#### [EXERCISE]
Using the data below, output a verbatim copy of the lines between the one holding "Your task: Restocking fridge" and the one holding "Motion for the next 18", inclusive, without any pictures.

#### [SOURCE MATERIAL]
######

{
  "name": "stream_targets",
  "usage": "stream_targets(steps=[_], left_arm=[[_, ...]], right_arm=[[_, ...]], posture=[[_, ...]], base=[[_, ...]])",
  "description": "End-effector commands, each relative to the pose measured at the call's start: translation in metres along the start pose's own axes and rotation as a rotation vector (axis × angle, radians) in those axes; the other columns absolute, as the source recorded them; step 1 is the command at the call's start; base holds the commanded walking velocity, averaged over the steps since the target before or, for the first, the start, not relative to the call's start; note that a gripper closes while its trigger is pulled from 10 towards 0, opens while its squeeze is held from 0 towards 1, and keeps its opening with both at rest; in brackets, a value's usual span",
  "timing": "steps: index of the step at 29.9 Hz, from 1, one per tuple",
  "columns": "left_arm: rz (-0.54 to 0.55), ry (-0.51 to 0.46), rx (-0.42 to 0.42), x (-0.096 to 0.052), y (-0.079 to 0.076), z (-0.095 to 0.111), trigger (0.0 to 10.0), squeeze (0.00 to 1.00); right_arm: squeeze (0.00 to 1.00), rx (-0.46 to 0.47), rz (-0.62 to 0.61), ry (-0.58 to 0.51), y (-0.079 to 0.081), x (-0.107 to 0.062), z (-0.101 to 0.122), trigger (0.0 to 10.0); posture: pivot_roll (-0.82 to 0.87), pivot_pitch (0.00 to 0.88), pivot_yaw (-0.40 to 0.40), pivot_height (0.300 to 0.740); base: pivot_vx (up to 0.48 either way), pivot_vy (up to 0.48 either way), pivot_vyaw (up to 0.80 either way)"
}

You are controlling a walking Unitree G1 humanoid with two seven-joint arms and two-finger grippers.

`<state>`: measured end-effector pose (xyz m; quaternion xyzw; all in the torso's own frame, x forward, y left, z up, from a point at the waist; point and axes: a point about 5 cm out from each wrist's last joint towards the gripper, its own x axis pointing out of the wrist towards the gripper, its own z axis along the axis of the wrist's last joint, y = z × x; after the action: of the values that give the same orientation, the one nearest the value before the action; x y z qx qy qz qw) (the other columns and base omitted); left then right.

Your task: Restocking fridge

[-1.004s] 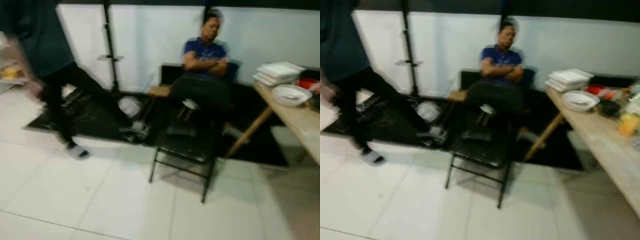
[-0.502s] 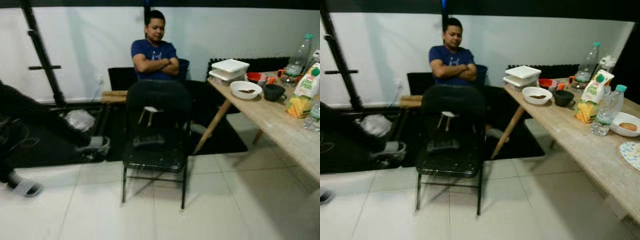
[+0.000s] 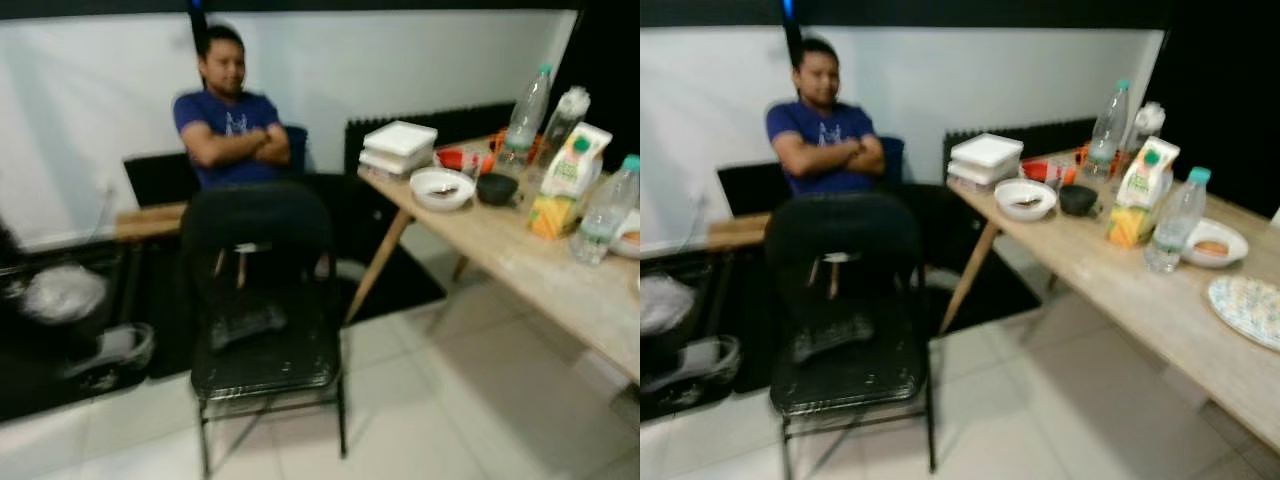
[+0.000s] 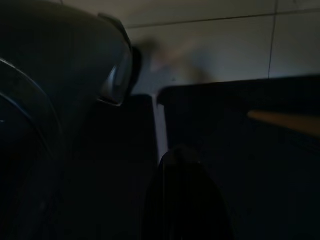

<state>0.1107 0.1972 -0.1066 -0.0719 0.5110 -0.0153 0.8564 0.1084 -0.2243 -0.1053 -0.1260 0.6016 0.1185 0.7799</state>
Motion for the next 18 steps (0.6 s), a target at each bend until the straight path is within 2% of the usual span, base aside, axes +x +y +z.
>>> stream_targets(steps=[1,18], left_arm=[[-0.009,0.02,-0.001,0.0002,-0.0042,-0.0051,10.0,0.0],[0.008,0.026,-0.013,-0.0005,-0.0025,-0.0074,10.0,0.0]], right_arm=[[0.0,0.005,0.022,0.014,0.0065,0.0011,-0.0044,10.0],[0.0,0.006,0.017,0.011,0.0063,0.001,-0.0048,10.0]], posture=[[-0.07,0.0,0.03,0.74],[-0.07,0.0,0.037,0.74]], base=[[0.27,0.0,-0.75],[0.015,0.0,-0.75]])
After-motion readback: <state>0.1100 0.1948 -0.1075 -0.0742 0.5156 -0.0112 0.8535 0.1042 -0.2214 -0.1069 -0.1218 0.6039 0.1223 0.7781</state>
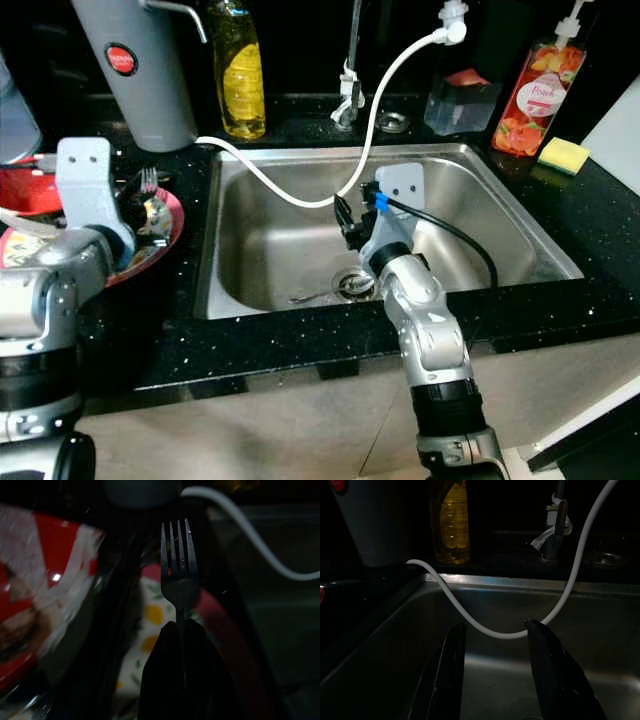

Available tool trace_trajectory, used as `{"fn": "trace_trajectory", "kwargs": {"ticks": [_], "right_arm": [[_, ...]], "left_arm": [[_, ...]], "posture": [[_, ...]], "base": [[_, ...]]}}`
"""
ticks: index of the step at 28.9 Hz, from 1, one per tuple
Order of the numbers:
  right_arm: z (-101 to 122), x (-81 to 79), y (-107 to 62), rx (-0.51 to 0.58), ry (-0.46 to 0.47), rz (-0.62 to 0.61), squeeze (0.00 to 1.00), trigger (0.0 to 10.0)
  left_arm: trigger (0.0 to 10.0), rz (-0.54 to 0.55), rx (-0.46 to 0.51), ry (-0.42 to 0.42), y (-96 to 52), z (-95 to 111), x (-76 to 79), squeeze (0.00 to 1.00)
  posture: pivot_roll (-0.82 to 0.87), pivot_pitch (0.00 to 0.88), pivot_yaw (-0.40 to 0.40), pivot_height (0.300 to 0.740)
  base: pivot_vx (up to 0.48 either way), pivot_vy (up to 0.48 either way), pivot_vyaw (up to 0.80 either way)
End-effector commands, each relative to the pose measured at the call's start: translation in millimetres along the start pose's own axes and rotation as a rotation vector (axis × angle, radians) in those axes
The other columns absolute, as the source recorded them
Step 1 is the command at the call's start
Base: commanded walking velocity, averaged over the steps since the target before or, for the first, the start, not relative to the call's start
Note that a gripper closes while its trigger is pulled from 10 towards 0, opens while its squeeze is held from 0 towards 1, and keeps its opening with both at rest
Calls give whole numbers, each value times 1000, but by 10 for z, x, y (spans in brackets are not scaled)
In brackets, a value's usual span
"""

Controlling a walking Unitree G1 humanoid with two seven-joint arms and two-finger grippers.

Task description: Kitchen organization

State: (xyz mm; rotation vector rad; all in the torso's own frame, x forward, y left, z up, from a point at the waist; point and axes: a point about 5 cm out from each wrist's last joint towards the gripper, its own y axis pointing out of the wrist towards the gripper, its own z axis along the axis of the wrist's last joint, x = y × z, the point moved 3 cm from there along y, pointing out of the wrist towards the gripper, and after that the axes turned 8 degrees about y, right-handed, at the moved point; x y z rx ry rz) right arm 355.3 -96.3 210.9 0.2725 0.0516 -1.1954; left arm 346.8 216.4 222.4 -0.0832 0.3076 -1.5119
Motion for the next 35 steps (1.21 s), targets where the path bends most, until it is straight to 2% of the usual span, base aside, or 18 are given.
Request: {"fn": "trace_trajectory", "kwargs": {"ticks": [1, 5, 6, 14, 18, 23, 25, 26, 33, 35], "right_arm": [[5, 43, -22, 9, 4, -19, 0, 10000], [9, 47, -22, 10, 5, -20, 0, 10000], [15, 47, -20, 12, 7, -19, 0, 10000], [21, 50, -19, 12, 17, -18, 0, 10000], [37, 52, -16, 18, 56, -19, 0, 10000], [45, 17, -18, 7, 157, 23, 0, 10000], [64, -49, -36, 7, 219, 74, 0, 10000], [75, -139, -55, -4, 293, 144, 0, 10000], [163, -381, -137, -7, 414, 325, 0, 10000], [201, -448, -168, -5, 451, 380, 0, 10000]], "left_arm": [[10000, -38, 72, 30, -46, 146, 58, 0], [10000, -77, 106, 53, -71, 189, 124, 0], [10000, -108, 115, 81, -78, 185, 175, 0], [10000, -220, 181, 113, -147, 250, 339, 0], [10000, -277, 213, 126, -189, 277, 420, 0], [10000, -374, 255, 115, -248, 293, 534, 0], [10000, -429, 281, 79, -289, 321, 559, 0], [10000, -473, 291, 63, -320, 324, 579, 0], [10000, -585, 347, 1, -376, 348, 668, 0], [10000, -654, 382, -6, -429, 385, 735, 0]], "posture": [[73, 0, -41, 740], [71, 0, -41, 740], [71, 0, -41, 740], [69, 0, -42, 740], [69, 0, -42, 740], [67, 0, -38, 740], [64, 0, -37, 740], [61, 0, -35, 740], [61, 0, -42, 740], [61, 0, -42, 740]], "base": [[0, 0, 0], [0, 0, 0], [0, 0, 0], [0, 0, 0], [0, 0, 0], [0, 0, 0], [0, 0, 0], [0, 0, 0], [0, 0, 0], [0, 0, 0]]}}
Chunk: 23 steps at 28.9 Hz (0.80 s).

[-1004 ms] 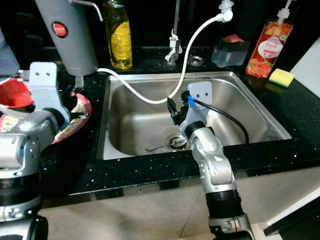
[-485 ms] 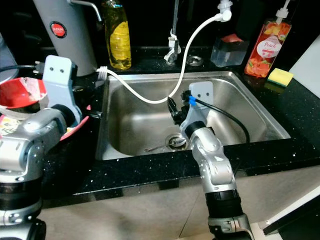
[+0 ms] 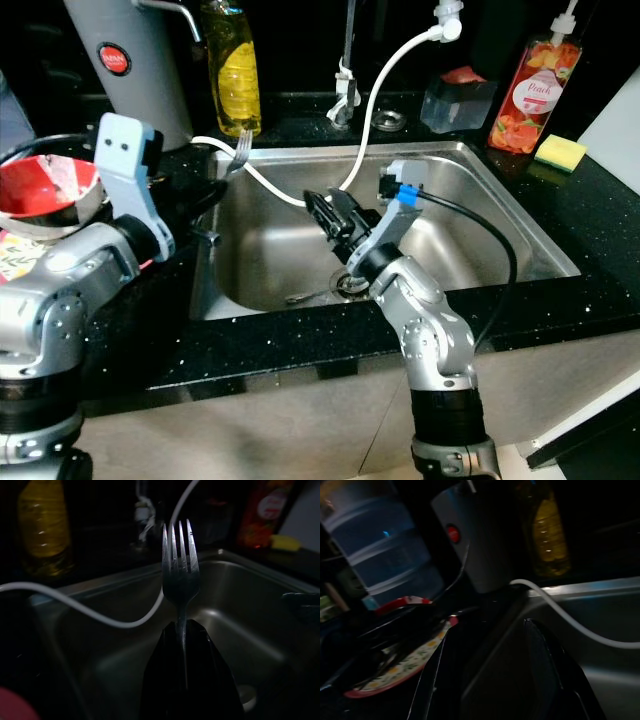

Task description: Kitchen organization

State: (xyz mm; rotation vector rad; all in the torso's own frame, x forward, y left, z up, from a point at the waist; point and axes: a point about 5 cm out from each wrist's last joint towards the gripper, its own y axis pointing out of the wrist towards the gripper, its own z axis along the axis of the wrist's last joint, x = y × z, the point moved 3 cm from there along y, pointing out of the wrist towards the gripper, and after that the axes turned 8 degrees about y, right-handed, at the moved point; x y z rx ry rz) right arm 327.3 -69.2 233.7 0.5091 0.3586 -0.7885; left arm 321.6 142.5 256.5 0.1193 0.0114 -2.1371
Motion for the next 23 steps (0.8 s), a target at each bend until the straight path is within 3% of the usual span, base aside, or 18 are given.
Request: {"fn": "trace_trajectory", "kwargs": {"ticks": [1, 4, 7, 11, 23], "right_arm": [[1, -116, -29, -7, 57, 72, 0, 10000], [76, -235, -70, 7, 133, 158, 0, 10000], [117, -248, -83, 25, 157, 172, 0, 10000], [217, -270, -108, 62, 204, 196, 0, 10000], [241, -291, -133, 61, 247, 215, 0, 10000]], "left_arm": [[10000, -88, 61, -21, 4, 65, 121, 0], [10000, -162, 121, -103, 56, 140, 208, 0], [10000, -194, 132, -121, 69, 155, 252, 0], [10000, -275, 165, -217, 93, 196, 342, 0], [10000, -377, 193, -223, 66, 243, 486, 0]], "posture": [[61, 0, -42, 740], [53, 0, -44, 740], [47, 0, -42, 740], [42, 0, -39, 740], [40, 0, -38, 740]], "base": [[0, 0, 0], [0, 0, 0], [0, 0, 0], [0, 0, 0], [0, 0, 0]]}}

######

#### [OUTPUT BELOW]
Your task: Restocking fridge

[-1.004s] 
[-0.502s] 
[+0.000s] 
[+0.000s] 

<state>0.1107 0.1972 -0.1066 -0.0719 0.5110 -0.0153 0.8564 0.1084 -0.2243 -0.1053 -0.1260 0.6016 0.1185 0.7799</state>
Motion for the next 18 steps (0.6 s), a target at each bend until the straight path is within 2% of the usual span, base aside, axes +x +y +z.

Nothing else is required for this exercise.